Journal of the Mexican Chemical Society
- Discipline: Chemistry
- Language: English
- Edited by: Chemical Society of Mexico

Publication details
- Former name: Revista de la Sociedad Química de México
- History: 1957–present
- Publisher: Chemical Society of Mexico (Mexico)
- Open access: Yes
- Impact factor: 0.869

Standard abbreviations
- ISO 4: J. Mex. Chem. Soc.

Indexing
- CODEN: JMCSCD
- ISSN: 2594-0317

Links
- Journal homepage;

= Journal of the Mexican Chemical Society =

The Journal of the Mexican Chemical Society (formerly Revista de la Sociedad Química de México) is a Mexican scientific journal in chemistry. It was founded in 1957 by the Mexican Chemical Society (Sociedad Química de México, A.C.). As of June 2014, the full text of the journal is freely available online on its homepage.

== About the J. Mex. Chem. Soc. ==
The Journal of the Mexican Chemical Society (J. Mex. Chem. Soc.) is a scientific, blind, peer-reviewed, open-access publication covering all areas of chemistry and its sub-disciplines (i.e. medicinal chemistry, natural products, electrochemistry, material science, computational chemistry, organic chemistry, bioinorganic chemistry, etc.). It is devoted to facilitating the worldwide advancement of our understanding of chemistry. It will primarily publish original contributions of research in all branches of the theory and practice of chemistry in its broadest context, as well as critical reviews in active areas of chemical research where the author has published significant contributions.

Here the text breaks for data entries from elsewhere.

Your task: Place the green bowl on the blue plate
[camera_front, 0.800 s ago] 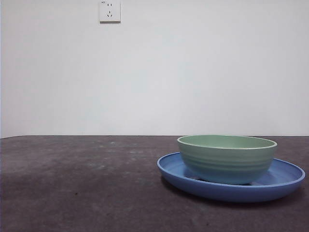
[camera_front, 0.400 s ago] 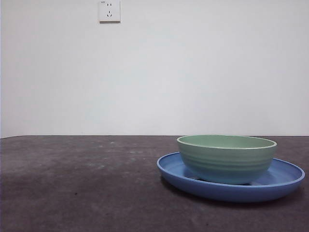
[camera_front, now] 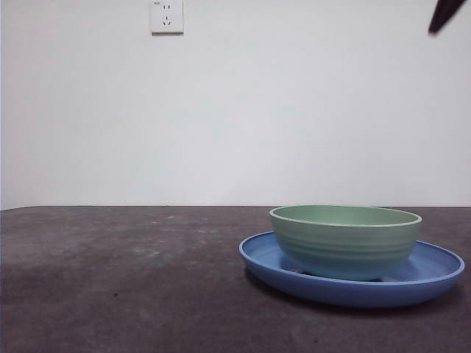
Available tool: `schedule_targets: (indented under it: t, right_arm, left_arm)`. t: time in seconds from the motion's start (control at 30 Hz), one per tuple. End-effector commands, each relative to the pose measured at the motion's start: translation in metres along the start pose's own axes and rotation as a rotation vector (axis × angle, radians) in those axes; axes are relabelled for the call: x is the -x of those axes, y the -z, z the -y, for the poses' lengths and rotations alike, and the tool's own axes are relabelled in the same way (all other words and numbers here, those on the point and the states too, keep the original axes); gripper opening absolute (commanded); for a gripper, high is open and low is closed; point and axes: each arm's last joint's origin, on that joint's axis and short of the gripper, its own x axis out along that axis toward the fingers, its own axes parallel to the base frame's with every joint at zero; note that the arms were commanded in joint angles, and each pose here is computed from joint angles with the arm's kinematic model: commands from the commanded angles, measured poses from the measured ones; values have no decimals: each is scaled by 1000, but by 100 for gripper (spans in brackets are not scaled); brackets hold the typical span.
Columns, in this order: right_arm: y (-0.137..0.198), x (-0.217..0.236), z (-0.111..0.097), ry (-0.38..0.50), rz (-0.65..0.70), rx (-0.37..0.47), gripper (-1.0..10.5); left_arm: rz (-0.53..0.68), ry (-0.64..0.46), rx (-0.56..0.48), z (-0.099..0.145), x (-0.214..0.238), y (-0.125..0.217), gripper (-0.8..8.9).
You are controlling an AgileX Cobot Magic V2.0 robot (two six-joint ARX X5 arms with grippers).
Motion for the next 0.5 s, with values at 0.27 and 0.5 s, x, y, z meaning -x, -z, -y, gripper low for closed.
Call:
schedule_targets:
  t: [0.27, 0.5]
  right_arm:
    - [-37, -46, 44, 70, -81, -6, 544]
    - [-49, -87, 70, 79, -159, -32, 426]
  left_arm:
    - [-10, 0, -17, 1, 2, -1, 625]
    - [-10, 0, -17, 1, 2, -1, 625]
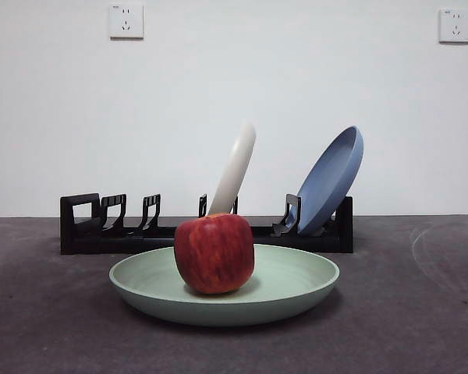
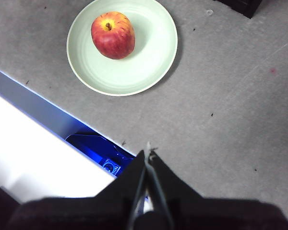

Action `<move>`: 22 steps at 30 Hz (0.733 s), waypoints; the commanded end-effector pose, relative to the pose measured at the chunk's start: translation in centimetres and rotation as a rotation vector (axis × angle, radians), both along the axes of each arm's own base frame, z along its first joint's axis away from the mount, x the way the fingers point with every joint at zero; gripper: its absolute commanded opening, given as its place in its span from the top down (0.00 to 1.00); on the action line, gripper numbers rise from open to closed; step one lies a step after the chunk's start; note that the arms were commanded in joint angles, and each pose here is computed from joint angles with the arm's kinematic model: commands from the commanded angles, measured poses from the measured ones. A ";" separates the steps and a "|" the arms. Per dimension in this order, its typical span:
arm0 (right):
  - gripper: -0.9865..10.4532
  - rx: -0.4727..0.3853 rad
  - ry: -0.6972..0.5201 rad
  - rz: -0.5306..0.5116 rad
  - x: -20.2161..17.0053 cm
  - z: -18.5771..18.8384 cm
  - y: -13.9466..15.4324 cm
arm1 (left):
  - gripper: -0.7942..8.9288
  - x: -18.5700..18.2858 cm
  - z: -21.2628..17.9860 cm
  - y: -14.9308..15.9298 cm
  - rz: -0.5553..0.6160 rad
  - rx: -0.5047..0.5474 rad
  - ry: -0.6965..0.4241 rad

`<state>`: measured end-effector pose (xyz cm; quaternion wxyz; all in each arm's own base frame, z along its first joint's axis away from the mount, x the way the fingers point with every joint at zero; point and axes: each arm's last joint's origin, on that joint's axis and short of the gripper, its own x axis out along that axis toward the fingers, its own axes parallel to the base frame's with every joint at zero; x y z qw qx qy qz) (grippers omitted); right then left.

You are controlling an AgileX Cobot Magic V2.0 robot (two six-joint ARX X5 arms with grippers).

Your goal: Take the green plate from the plate rack,put the plate on the table,take the apple from the table,put the apple in the plate

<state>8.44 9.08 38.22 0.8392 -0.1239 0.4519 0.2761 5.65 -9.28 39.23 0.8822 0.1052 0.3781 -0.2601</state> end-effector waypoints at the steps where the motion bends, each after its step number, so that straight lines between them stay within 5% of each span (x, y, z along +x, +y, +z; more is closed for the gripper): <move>1: 0.93 -0.014 0.017 -0.010 -0.1 -0.2 -0.1 | 0.92 0.1 -0.1 -0.2 -0.005 0.007 -0.005; 8: 0.93 -0.015 0.017 -0.010 -0.1 -0.2 -0.1 | 0.92 0.3 0.1 0.3 0.032 -0.009 -0.013; 14: 0.93 -0.015 0.017 -0.010 -0.1 -0.2 -0.1 | 0.92 0.7 0.8 3.1 0.222 -0.122 -0.040; 22: 0.93 -0.015 0.018 -0.010 -0.1 -0.2 -0.1 | 0.92 1.8 0.4 6.2 0.528 -0.426 -0.421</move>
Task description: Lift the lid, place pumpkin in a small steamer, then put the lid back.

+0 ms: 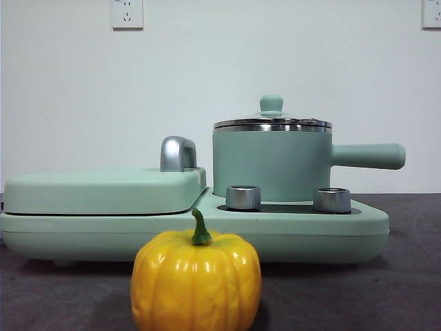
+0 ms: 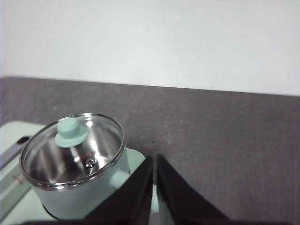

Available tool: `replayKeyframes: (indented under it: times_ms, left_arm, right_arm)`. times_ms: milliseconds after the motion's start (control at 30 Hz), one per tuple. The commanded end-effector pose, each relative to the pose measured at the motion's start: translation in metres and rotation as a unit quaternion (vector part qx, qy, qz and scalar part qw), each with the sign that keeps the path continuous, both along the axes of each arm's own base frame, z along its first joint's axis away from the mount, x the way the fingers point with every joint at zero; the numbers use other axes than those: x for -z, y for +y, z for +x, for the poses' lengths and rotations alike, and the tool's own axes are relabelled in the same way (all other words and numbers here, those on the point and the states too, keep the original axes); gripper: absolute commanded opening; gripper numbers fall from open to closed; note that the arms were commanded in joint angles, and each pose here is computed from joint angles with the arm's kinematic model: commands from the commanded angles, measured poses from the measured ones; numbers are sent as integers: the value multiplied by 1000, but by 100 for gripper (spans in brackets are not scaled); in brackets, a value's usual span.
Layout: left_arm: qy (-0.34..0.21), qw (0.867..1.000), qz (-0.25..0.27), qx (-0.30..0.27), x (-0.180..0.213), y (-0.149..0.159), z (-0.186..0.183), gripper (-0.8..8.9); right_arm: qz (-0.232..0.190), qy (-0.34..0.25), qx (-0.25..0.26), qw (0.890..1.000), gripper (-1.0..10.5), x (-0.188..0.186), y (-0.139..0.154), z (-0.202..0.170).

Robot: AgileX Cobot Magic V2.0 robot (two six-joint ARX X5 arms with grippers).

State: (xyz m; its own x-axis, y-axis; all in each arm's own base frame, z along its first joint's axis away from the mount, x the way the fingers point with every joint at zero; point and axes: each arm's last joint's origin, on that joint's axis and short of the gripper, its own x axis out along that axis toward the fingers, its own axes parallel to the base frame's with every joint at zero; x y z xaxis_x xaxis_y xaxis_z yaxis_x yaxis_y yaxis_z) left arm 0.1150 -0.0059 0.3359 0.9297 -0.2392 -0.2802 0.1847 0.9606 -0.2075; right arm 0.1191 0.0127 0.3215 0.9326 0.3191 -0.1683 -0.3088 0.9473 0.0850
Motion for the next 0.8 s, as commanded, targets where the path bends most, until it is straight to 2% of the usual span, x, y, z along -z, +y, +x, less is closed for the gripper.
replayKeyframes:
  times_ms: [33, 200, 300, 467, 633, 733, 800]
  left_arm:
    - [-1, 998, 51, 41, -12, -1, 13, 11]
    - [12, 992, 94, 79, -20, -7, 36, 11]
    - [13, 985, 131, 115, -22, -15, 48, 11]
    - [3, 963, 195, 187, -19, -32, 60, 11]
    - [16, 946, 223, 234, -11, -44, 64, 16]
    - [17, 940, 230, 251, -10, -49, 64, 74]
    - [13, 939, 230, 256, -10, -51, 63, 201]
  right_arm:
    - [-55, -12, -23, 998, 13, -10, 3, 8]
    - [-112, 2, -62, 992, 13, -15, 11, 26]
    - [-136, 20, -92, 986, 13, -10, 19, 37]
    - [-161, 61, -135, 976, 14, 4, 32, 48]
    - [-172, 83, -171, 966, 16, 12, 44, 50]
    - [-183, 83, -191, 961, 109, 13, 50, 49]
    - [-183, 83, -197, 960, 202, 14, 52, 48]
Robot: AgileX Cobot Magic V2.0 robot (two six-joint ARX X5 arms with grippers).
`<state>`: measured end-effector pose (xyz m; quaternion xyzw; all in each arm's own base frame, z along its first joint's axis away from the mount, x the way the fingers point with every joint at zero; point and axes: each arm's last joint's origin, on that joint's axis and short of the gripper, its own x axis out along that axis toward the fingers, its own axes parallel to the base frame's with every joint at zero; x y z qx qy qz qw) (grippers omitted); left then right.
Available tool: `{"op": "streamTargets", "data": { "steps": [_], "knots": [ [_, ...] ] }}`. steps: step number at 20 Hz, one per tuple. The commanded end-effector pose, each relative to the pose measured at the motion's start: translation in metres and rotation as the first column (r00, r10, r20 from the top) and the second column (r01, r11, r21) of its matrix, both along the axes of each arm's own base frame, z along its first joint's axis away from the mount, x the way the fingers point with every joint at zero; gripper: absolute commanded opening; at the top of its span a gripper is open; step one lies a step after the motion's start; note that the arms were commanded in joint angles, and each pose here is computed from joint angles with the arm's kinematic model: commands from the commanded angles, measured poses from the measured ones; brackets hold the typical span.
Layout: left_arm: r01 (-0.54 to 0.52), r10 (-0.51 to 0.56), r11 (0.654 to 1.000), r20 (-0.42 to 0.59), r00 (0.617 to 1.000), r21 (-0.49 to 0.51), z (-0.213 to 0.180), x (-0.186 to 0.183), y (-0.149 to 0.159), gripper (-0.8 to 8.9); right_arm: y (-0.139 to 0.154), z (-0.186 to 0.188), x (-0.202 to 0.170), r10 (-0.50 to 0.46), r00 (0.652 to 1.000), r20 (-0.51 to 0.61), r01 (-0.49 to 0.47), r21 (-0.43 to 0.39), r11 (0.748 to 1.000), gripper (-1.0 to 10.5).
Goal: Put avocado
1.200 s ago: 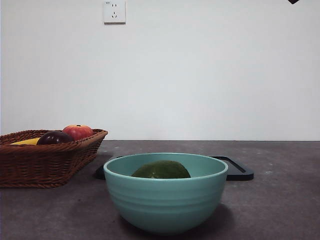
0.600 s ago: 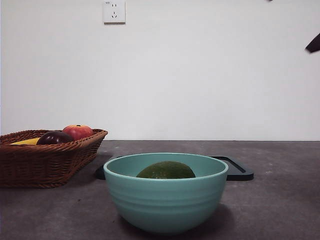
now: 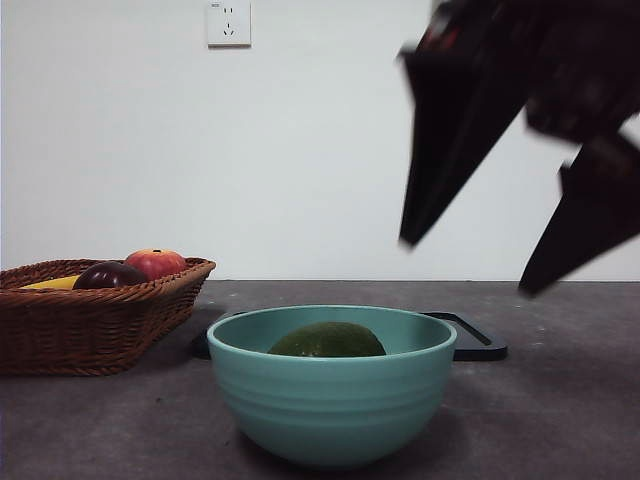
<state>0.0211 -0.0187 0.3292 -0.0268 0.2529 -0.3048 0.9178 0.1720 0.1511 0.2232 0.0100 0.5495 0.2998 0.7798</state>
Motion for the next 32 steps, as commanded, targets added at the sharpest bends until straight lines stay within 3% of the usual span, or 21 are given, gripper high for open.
{"op": "streamTargets", "data": {
  "steps": [1, 5, 9, 11, 15, 18, 23, 28, 32],
  "knots": [
    [0.009, -0.009, 1.000, 0.015, 1.000, -0.005, 0.002, 0.000, 0.000, 5.00, 0.013, -0.014, 0.010, -0.017, 0.999, -0.041, 0.017, -0.018, 1.000, 4.8],
    [0.009, -0.009, 1.000, 0.013, 1.000, -0.001, 0.002, 0.000, 0.000, 5.00, 0.023, -0.038, 0.022, -0.018, 0.995, -0.102, 0.011, -0.065, 0.998, 4.5],
    [0.010, -0.009, 0.999, -0.007, 1.000, 0.031, -0.001, -0.001, 0.002, 5.00, 0.029, -0.047, 0.026, -0.014, 0.993, -0.116, 0.006, -0.074, 0.997, 2.9],
    [0.011, -0.009, 0.998, -0.029, 1.000, 0.067, -0.005, -0.002, 0.003, 5.00, 0.032, -0.047, 0.026, -0.005, 0.994, -0.110, -0.002, -0.061, 0.998, 1.4],
    [0.012, -0.007, 0.995, -0.049, 0.999, 0.098, -0.008, -0.003, 0.005, 5.00, 0.036, -0.046, 0.026, -0.019, 0.995, -0.102, 0.015, -0.037, 0.999, 0.1],
    [0.009, -0.004, 0.995, -0.053, 0.999, 0.095, -0.008, -0.003, 0.005, 5.00, 0.038, -0.040, 0.028, -0.056, 0.994, -0.096, 0.054, -0.032, 0.998, 0.1],
    [0.009, -0.004, 0.996, -0.050, 0.999, 0.090, -0.007, -0.003, 0.005, 5.00, 0.047, 0.006, 0.052, -0.134, 0.991, -0.011, 0.133, -0.069, 0.989, 0.1],
    [0.009, -0.004, 0.996, -0.050, 0.999, 0.090, -0.007, -0.003, 0.005, 5.00, 0.052, 0.045, 0.104, -0.191, 0.981, 0.021, 0.192, -0.055, 0.980, 0.1],
    [0.009, -0.004, 0.996, -0.050, 0.999, 0.090, -0.007, -0.003, 0.005, 5.00, 0.056, 0.048, 0.160, -0.224, 0.974, 0.044, 0.226, -0.059, 0.972, 0.1]
  ]
}}
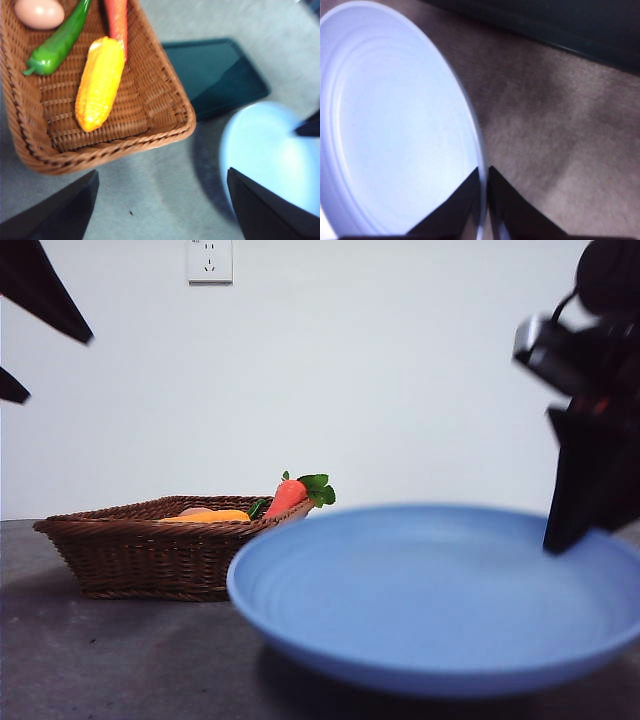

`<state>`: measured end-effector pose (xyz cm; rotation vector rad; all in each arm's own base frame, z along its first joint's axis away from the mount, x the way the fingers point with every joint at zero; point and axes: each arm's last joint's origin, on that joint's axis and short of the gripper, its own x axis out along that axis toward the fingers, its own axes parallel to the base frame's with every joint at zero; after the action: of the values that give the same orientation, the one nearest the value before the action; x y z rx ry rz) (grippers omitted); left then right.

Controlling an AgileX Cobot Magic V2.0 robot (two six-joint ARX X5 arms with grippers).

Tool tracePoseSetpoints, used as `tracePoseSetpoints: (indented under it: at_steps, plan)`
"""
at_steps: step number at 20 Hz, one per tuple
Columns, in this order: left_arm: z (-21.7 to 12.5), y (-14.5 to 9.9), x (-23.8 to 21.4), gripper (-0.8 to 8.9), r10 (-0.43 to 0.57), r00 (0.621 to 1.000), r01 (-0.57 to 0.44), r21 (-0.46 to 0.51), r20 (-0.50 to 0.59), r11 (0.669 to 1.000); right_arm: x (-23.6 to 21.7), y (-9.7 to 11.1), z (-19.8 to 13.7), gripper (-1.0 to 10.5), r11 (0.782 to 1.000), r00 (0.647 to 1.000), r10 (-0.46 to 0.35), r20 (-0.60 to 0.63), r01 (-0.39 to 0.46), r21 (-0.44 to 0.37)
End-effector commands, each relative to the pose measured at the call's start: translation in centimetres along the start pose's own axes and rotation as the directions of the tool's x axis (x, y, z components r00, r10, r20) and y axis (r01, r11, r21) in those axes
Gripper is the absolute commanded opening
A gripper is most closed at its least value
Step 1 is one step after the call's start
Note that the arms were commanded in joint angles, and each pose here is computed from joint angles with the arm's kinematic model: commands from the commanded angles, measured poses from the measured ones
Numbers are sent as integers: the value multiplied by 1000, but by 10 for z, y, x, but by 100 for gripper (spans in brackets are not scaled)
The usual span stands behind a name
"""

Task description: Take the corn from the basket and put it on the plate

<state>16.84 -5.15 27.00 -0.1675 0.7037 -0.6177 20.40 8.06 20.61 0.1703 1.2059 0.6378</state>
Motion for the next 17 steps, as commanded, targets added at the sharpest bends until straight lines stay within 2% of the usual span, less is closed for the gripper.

== Publication Periodicity ==
Starting 2026, The J. Mex. Chem. Soc. (JMCS) operates as a Scientific Continuous Publication (CP), in which the language of submission and publication is English. To be suitable for publication in J. Mex. Chem. Soc., manuscripts must describe novel aspects of chemistry, high-quality results, and discussion, with excellent bibliographic support, and contribute to the development of the field. Routine or incremental work is not suitable for publication in J. Mex. Chem. Soc. Authors are encouraged to send contributions in electronic form. Our online submission system (OJS) guides you stepwise through the process of entering your article details and uploading your files to the journal´s platform.

== Fees ==
Article Processing Charges (APCs): From February 2026, the J. Mex. Chem. Soc. will charge upon acceptance the amount of $5,250.00 MXN or $3,150.00 MXN (to SQM active members) only for submissions received from January 1st 2026 onwards. Accepted submissions received during 2025 will not be charged according to the 2025 guidelines.

== Special Issues ==
In 2026, the J. Mex. Chem. Soc will neither publish nor accept applications for Special Issues until further notice.

== Article types ==
- 1. Research Papers (Full paper): Should be complete and authoritative accounts of work that has special significance and general interest, presented clearly and concisely.
- 2. Critical Review Papers: In active areas of chemical research where the author has published significant contributions. The editorial board should invite the authors to submit this paper type.